The Catholic who desires to conform his ideal to that of the Holy See will find in this matter, too, that he has a very definite standard set by the Popes. To disparage Eastern rites, to think them less Catholic than ours, to look upon Uniates as a kind of compromise between us and schismatical sects, is not only a gross injustice to them, it is also in clear contradiction to the attitude of the Holy See.


Summary.

In this chapter we have seen what a Uniate is. The name is used for a Catholic of any other rite than the Roman rite, or, rather, in practice, for a Catholic of some Eastern rite.
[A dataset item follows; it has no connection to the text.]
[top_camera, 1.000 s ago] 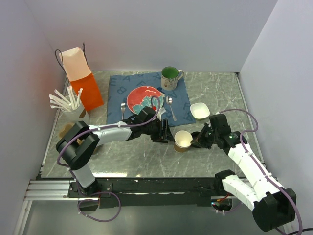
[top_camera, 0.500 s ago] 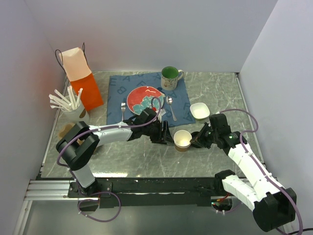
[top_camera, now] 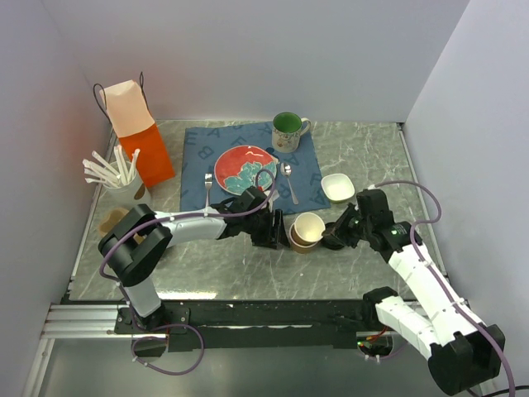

There is no essential reason why all Catholics except those of one rite should be classed under a general name; yet the preponderance of the Roman rite, and certain qualities common to Eastern Christians, and special to them, are no doubt sufficient justification for the usual term.

However, Uniates are in no sense one body as distinct from Latins. They are, of course, all members of the one Catholic Church, together with us Westerns; but under that genus there is no one Uniate species. Each Uniate Church is independent of the others; all are equally dependent on the central authority of the whole Church at Rome.

  1. See the full account of this liturgy in the Echos d'Orient, xi, 131.